Still largely worn throughout West Africa, Sudan, and the Horn of Africa (Djibouti, Eritrea, Ethiopia and Somalia), cornrows can signify one’s age, religious beliefs, kinship, marital status, wealth, and were also a form of self-expression. Women and men used shells, glass, corals, fresh flowers and twigs, among other items, to adorn their cornrows and express their personalities.
Ghana braids, which today are also often called banana braids or fishbone braids, can be traced all the way back to Africa. The earliest depictions of Ghana braids appear in hieroglyphics and sculptures carved around 500 BC, illustrating the attention Africans paid to their hair.

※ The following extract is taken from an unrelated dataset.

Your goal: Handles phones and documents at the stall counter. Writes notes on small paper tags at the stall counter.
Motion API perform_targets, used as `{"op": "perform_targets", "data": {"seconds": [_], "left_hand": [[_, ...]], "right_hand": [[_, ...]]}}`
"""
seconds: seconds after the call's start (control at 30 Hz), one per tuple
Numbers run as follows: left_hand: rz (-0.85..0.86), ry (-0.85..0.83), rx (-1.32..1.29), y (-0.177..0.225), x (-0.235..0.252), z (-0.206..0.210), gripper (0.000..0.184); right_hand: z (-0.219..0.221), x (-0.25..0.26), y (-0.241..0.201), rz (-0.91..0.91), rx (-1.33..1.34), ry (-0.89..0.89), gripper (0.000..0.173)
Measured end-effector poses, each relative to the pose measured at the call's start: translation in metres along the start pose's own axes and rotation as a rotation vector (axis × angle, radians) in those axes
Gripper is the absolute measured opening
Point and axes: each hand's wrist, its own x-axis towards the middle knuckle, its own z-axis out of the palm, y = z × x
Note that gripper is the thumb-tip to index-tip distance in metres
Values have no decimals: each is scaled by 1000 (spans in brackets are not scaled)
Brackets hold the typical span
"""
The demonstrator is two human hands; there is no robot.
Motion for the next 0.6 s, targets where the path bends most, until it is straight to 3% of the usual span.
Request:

For centuries, they’ve been an integral part of many different Ghanaian ethnic, religious, social, and cultural traditions.
What makes Ghana braiding so different from the traditional cornrowing is the start and finish. Each braid is started off small, soft and natural as it goes into a much thicker and fuller state in the middle until it is tapered off at the ends.
The Fula, or Fulani Tribe, is the largest nomadic pastoral community in the world that populate West Africa and the Sahel Region.
A very traditional hairstyle for women includes long hair being put into five long braids that either hang or are looped on the sides, with a coiffure in the middle of the head. Hair is decorated with beads and cowrie shells. A tradition that is passed through the generations to women and young girls includes attaching the family’s silver coins and amber onto braids as a heritage symbol as well as for aesthetic purposes.
Goddess braids can also be dated back to the times of Ancient Africa. They are similar in shape to traditional cornrows, however the braids are often much thicker throughout, raised, very sleek and defined. They were a symbol of artwork, creativity, precision, and a new dimension of style.
Box braids have a history dating back to around 3500 B.C. in South Africa. The box braids popular today are similar to ancient Eembuvi braids from Namibia or the chin-length bob braids worn by women in the Nile Valley over 3,000 years ago.
Hair was once wefted into fiber skull caps made of durable materials, like wool, felt and even human hair to reuse for their traditional garb and rituals. Cowrie shells, jewels, beads and other meaningful items adorned box braids of earlier women eluding to their readiness to mate, emulation of wealth, high priesthood and various other classifications.
Box braids were expensive in terms of time, material and installation. It could have been assumed that a woman who could afford to sit for many hours adorning her crown was indeed a woman of fortune. Installing them requires both precision and patience with the process taking anywhere from four to eight hours depending on how long and thick you wanted your braids to be.